I don’t know about you, but when I think of greedy people, I immediately think of Ebeneezer Scrooge. He’s grumpy, cheep, tight-fisted, and cares for no one but himself. But most importantly, he doesn’t exist.
That doesn’t mean greed isn’t real. It is, however, easier to recognize in others than in ourselves. Why is that?
Unlike other sins, greed is more of a lifestyle than an incident. It’s not like murder or stealing or adultery, where you can look at a specific date and time and say, “I committed the sin of murder then.”
No one likes to be accused of being greedy. But to recognize it in yourself, you have to do some serious introspection.
So how do you know whether your greedy or not? Here are some questions you can ask yourself.
What do you do with your money?
I’m not talking about paying bills, buying groceries, gas, or rent. Those are the things we are obligated to do with our money. We have to eat, so we buy groceries. And if we want to continue living in our homes, we have to pay rent and mortgage. I’m talking about what you chose to do with what’s left over at the end of the month.
Analyzing our spending habits can tell us a lot about ourselves. Not just where our favorite restaurants and theaters are. But how quick are you to help someone?
Are you as generous with your money as you are your time? Or would you rather keep your stuff all to yourself? Do you give gladly and without expecting someone to pay you back, or do you only grudgingly depart with the things you value?
2 Corinthians 9:6-8 (NKJV) But this I say: He who sows sparingly will also reap sparingly, and he who sows bountifully will also reap bountifully. 7 So let each one give as he purposes in his heart, not grudgingly or of necessity; for God loves a cheerful giver. 8 And God is able to make all grace abound toward you, that you, always having all sufficiency in all things, may have an abundance for every good work.
Why do you help people?
The Bible says we are to pray in private and not to be seen or heard by men. The same can be said for giving.
Are you helping others just so people can see how generous you are? Do you long for someone to put your name on a placard or on the side of a building in recognition of your good deeds?
Matthew 6:1-4 (NKJV) “Take heed that you do not do your charitable deeds before men, to be seen by them. Otherwise you have no reward from your Father in heaven. 2 Therefore, when you do a charitable deed, do not sound a trumpet before you as the hypocrites do in the synagogues and in the streets, that they may have glory from men. Assuredly, I say to you, they have their reward. 3 But when you do a charitable deed, do not let your left hand know what your right hand is doing, 4 that your charitable deed may be in secret; and your Father who sees in secret will Himself reward you openly.
More than money or praise, there is thing we should crave–our heavenly reward. We can’t buy our way to heaven. Only God can grant us that gift.
What do you do with your Sundays?
Now, I know some of us actually have to work on Sundays. There are some jobs that don’t close on the weekends, and there are people who have to work them. A lot of those jobs pay better on the weekends, and I can understand the draw.

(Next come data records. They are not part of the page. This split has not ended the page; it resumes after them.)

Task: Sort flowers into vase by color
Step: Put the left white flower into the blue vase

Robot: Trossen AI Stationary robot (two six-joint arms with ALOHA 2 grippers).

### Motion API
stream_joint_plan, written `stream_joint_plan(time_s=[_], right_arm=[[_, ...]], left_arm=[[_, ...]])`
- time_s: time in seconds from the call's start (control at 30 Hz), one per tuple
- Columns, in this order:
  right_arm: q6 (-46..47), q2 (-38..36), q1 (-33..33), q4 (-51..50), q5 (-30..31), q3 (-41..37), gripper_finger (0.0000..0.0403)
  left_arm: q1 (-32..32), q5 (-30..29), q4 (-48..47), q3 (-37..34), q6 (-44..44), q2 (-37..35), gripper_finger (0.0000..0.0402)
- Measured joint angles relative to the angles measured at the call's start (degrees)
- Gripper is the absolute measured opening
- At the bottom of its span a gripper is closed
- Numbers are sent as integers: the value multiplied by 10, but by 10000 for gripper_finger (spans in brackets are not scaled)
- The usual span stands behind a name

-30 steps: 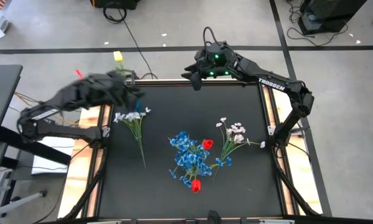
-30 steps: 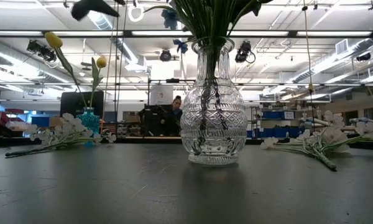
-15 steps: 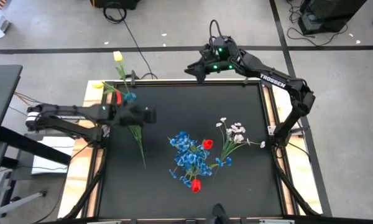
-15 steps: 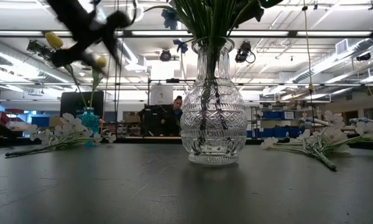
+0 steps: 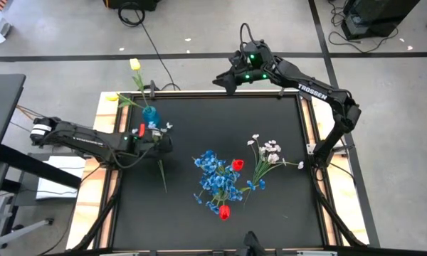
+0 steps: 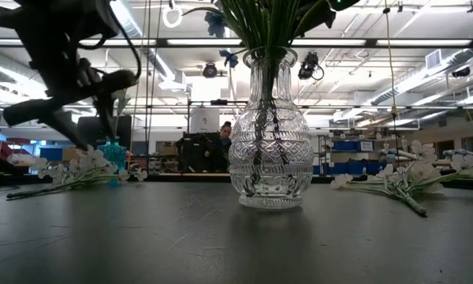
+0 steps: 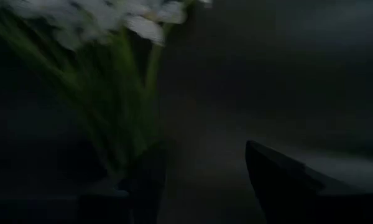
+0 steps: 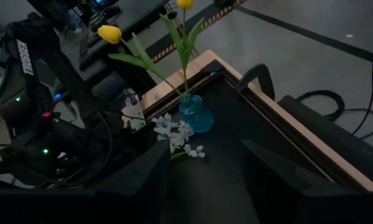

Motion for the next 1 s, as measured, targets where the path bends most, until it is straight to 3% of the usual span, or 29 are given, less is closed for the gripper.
stream_joint_plan(time_s=[0.2,0.67,0.8,1.0], right_arm=[[0,0,0,-3,-3,0,201],[-11,0,1,-49,-3,0,201],[-19,0,1,-63,-3,0,201],[-29,0,1,-68,1,0,201]], left_arm=[[14,4,-65,0,-8,28,245],[78,51,-11,0,8,147,242],[78,53,-4,0,7,160,202],[78,56,4,0,19,165,108]])
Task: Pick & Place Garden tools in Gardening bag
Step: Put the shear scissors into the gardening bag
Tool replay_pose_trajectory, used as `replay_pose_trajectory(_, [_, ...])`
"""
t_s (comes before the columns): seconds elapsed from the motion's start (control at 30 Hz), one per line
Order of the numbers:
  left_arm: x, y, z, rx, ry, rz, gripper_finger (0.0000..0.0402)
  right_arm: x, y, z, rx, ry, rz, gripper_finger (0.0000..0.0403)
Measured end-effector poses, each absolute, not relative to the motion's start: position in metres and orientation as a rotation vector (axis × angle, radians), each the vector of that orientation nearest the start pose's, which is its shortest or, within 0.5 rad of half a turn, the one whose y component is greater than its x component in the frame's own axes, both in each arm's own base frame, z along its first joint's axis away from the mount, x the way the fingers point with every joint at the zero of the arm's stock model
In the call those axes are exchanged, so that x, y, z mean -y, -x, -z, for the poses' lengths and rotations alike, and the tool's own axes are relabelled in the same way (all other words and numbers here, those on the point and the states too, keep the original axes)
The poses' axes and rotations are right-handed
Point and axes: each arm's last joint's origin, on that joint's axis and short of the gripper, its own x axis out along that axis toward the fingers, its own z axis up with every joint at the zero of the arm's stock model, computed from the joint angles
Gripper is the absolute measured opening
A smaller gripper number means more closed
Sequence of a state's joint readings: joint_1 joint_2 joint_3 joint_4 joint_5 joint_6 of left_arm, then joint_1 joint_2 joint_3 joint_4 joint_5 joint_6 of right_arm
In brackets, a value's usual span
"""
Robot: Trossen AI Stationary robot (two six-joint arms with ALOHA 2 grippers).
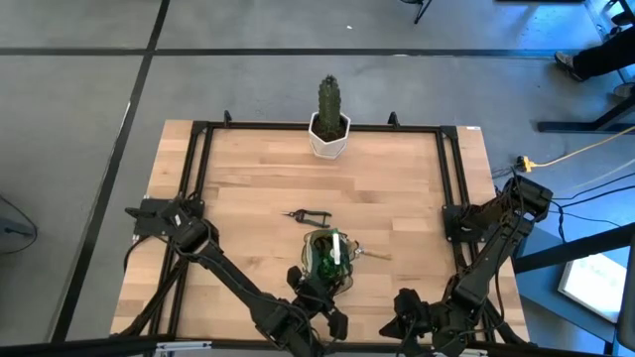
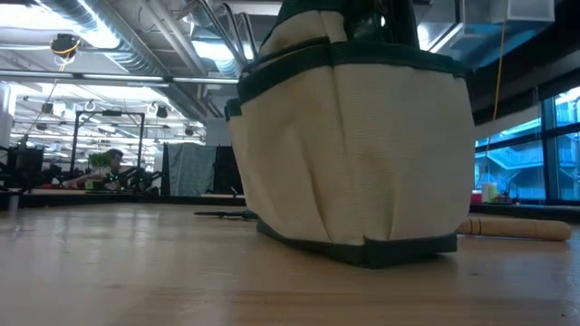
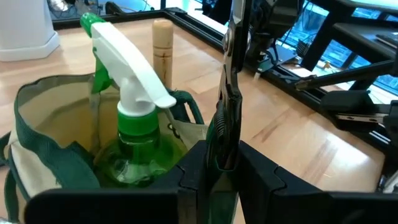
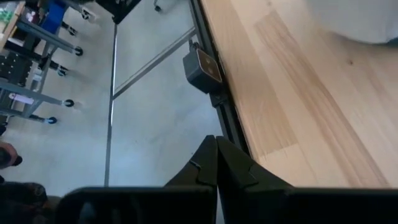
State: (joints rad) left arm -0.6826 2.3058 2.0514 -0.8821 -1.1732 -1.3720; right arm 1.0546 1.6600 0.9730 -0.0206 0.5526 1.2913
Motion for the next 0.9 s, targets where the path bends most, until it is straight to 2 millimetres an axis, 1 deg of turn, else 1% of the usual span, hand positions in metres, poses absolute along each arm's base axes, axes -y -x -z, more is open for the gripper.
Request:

If you have to work on Sundays, there’s a lot of temptation to just not bother with church. Much easier to stay home and rest.But there are ways around this problem.
If you have to work on Sunday, maybe you can take an early shift and go to church after work. Or the opposite. Maybe there’s a congregation in your area with services that fit into your schedule. And let’s not forget, a lot of churches meet on days other than Sunday. Hopefully you can find something that will work for you.
But if you’d rather work than be with your fellow Christians? You can’t feed your soul by staying away from God.
Hebrews 10:24-25 (NKJV) And let us consider one another in order to stir up love and good works, 25 not forsaking the assembling of ourselves together, as is the manner of some, but exhorting one another, and so much the more as you see the Day approaching.
Who do you rely on to solve your problems?
Sure, having money can make things go easier. We always rest better knowing we can pay our bills and feed our children without worrying about the amount we have in the bank. However, money can’t solve all of our problems. In fact, most of us aren’t rich enough to make our problems go away by throwing money at it.
Proverbs 3:5-6 (NKJV)
5 Trust in the Lord with all your heart,
And lean not on your own understanding;
6 In all your ways acknowledge Him,
And He shall direct[a] your paths.
Some things take divine intervention to fix. For some things, we have to rely on God. And that’s hard, because while we can control our money, we can’t control God.
It all comes down to what do you put first in your life–God or money? Putting God first requires a conscious decision on our part, because the sin of greed can sneak up on us. There’s nothing wrong with money, but there is something wrong with loving it too much.
1 Timothy 6:10 (NKJV) For the love of money is a root of all kinds of evil, for which some have strayed from the faith in their greediness, and pierced themselves through with many sorrows.
Let’s face it. We’re always going to struggle with money. Clutch God. Not your wallet.